Le licenciement de Yves Michel Fotso, et de son président du conseil d'administration feu Etienne Ntsama le 3 novembre 2003, a été décidé à la suite d'une série d'évènements hautement préjudiciables pour la compagnie. Alors que tout semblait voler de travers, que ces responsables, à cause de la mauvaise gestion, n'avaient pas eu le tact d'apporter une quelconque explication concernant l'annulation de tous ses vols intérieurs et internationaux, aucun dédommagement aux voyageurs pénalisés, et aucune recommandation évoquant la probabilité d'une reprise des vols. Ceci a eu l'inconvénient de pénaliser les milliers de passagers abandonnés dans les aéroports du pays et des métropoles ouest africaines.
Et ce sont justement ces problèmes managériaux qui ont détruit la défunte Camair à petit feu. Pendant des années en effet, la Cameroon Airlines a souffert des crises à répétition, qui ont immobilisé sa flotte au sol à plusieurs occasions. La dernière en date aurait été causée par un manque de fonds pour payer les primes d'assurance et les salaires du personnel.
Un Boeing 767 de la compagnie est resté cloué au sol, à l'aéroport de Paris Charles de Gaulle, parce que les responsables n'avaient pas pris le soin de renouveler sa couverture d'assurance arrivée à expiration. D'autre part, l'équipage yougoslave de deux DC-9 assurant la liaison interne et les vols de courte distance vers les capitales africaines, est entré en grève pour non-paiement de son salaire.

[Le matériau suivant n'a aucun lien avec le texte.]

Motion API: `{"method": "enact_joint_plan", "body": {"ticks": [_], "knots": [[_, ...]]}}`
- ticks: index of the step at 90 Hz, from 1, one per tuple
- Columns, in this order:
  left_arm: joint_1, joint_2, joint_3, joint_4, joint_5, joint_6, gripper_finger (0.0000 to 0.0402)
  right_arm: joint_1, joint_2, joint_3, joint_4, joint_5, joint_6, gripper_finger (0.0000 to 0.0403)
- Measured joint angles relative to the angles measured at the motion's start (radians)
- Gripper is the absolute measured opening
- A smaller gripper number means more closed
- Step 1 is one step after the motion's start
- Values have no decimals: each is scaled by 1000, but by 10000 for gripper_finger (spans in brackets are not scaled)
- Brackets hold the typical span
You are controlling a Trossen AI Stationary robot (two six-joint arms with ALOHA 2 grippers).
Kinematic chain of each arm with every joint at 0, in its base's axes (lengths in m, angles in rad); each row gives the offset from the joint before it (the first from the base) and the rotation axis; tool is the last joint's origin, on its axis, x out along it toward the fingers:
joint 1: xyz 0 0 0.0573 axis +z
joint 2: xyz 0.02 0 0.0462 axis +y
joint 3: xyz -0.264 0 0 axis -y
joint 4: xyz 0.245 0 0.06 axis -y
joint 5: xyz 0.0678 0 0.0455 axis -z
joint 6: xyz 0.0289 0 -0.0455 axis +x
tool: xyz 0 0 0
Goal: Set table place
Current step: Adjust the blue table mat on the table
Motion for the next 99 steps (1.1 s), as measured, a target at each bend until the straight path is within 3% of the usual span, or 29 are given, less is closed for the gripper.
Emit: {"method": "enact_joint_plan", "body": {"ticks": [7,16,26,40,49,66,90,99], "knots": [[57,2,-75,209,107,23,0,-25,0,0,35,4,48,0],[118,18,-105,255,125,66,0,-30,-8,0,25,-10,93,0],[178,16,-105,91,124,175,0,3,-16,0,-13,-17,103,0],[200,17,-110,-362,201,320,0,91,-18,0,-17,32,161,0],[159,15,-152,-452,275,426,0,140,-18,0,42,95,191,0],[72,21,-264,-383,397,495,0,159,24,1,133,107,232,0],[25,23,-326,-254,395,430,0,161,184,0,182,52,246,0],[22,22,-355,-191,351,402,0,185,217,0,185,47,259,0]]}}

Cette dernière interruption des services n'a pas surpris les passagers camerounais, qui, coutumiers du service imprévisible de leur compagnie aérienne nationale, l'ont surnommée "Air peut-être". En juin de cette année, un problème de trésorerie avait de nouveau gelé le paiement du bail sur ses avions et avait mis fin à ses services.
La compagnie a pratiquement frôlé la faillite en 2000, sous le poids de dettes s'élevant à 60 milliards de Fcfa. Le gouvernement avait, dans la foulée, nommé Yves Michel Fotso qui avait alors réduit le personnel d'un tiers. Et, lorsque les problèmes financiers se sont poursuivis, il avait injecté dans la compagnie des fonds supplémentaires de la banque de son père, la Commercial bank of Cameroon, avait-on appris à l'époque. Sans succès du reste pour des raisons connues. Il en est reparti après avoir brisé les dernières ailes de cette entreprise qui faisait jadis la fierté nationale.
Sans monnaie de rechange, le gouvernement a dû reprendre les choses en main une nouvelle fois, pour éviter la mort définitive de la Camair. Cette réaction de la présidence avait été dénoncée par des observateurs avertis. Mais cela a été fait par simple amour propre et de crédibilité politique du pays.